- WHAT THE TASK REQUIRES: Look below and pull out each line with the word "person".

- GIVEN DATA:
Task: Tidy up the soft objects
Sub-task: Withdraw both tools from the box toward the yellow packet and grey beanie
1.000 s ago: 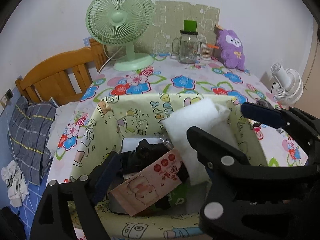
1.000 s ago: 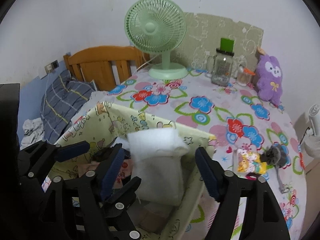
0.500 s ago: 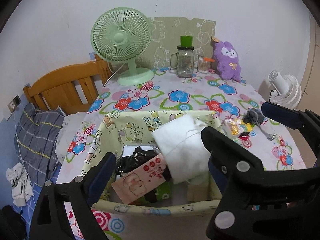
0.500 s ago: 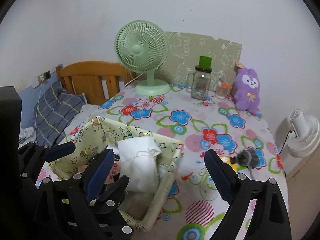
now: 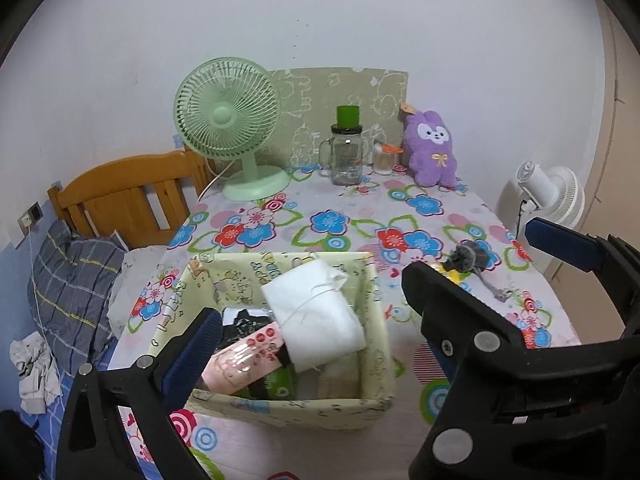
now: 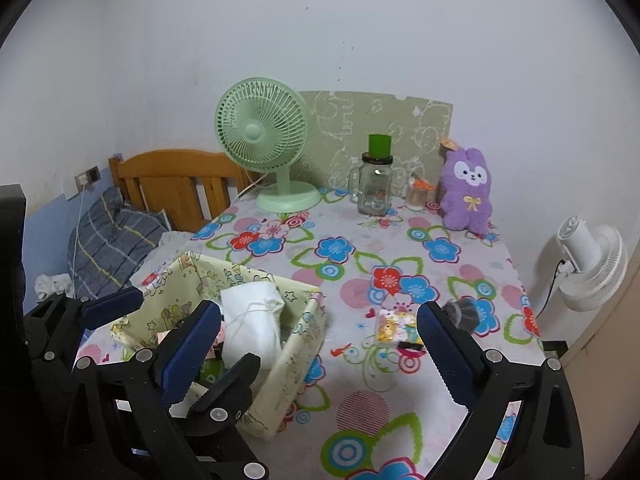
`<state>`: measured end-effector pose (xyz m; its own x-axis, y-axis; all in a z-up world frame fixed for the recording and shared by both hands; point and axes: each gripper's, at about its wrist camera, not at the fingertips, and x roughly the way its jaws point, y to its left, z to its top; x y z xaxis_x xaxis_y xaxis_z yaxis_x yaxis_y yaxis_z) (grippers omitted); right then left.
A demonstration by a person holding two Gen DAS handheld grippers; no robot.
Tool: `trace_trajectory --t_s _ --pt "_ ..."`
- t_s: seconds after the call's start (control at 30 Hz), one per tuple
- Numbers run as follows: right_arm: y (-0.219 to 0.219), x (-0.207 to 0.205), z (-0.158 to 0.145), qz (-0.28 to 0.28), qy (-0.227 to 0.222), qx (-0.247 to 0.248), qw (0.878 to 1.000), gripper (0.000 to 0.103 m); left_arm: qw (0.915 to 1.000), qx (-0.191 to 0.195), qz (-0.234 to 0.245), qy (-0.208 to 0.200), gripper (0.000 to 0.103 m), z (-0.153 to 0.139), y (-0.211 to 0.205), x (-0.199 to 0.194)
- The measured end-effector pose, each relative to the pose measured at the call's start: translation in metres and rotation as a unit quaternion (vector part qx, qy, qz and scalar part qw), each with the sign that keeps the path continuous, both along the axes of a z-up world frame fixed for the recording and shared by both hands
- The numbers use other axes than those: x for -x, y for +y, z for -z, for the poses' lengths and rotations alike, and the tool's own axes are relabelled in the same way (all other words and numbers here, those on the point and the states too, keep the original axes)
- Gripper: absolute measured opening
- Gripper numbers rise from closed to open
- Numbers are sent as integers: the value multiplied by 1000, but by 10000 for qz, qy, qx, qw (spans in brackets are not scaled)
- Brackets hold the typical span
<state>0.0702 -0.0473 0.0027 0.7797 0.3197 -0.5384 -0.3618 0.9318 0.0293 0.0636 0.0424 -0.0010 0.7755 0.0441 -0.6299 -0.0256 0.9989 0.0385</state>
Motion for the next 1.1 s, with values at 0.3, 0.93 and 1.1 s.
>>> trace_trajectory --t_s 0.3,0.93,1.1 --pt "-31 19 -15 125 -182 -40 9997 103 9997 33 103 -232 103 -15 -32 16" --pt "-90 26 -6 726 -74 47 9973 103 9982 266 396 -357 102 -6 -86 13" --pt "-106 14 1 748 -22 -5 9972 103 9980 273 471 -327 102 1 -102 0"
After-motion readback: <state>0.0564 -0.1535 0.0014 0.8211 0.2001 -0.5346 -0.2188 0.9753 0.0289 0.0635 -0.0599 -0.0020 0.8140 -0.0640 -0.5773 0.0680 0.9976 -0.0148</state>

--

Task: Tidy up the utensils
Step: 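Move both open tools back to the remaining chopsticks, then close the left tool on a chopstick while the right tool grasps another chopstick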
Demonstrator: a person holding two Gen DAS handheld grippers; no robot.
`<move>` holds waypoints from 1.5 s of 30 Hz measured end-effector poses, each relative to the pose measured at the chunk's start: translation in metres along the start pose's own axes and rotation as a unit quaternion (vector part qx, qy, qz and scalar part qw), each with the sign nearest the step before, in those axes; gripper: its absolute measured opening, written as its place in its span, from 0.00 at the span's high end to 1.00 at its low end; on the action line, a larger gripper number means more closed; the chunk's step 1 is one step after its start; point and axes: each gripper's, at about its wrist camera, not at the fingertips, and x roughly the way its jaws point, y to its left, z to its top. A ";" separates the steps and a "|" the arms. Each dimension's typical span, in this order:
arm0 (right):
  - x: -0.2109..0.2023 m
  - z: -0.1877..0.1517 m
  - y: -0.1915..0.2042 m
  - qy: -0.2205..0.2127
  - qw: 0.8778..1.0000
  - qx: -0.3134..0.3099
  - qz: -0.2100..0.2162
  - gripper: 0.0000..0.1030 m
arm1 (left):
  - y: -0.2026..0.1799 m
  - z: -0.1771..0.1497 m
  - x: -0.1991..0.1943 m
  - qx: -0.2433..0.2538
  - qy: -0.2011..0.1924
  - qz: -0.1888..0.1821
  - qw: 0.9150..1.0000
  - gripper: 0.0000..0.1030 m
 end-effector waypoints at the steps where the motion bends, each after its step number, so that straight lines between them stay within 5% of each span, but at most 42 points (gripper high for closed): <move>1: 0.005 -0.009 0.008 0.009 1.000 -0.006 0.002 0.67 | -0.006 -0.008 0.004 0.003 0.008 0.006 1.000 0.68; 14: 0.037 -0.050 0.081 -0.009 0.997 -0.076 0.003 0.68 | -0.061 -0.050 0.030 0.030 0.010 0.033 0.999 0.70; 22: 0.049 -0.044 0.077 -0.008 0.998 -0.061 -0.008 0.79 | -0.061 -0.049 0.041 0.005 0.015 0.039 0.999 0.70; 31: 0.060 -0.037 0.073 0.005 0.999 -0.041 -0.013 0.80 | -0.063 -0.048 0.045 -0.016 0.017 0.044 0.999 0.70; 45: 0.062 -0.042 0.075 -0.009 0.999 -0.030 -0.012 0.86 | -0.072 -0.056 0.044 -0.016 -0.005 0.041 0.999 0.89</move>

- PROBLEM SOLUTION:
A demonstration by a person holding two Gen DAS handheld grippers; no robot.
Demonstrator: a person holding two Gen DAS handheld grippers; no robot.

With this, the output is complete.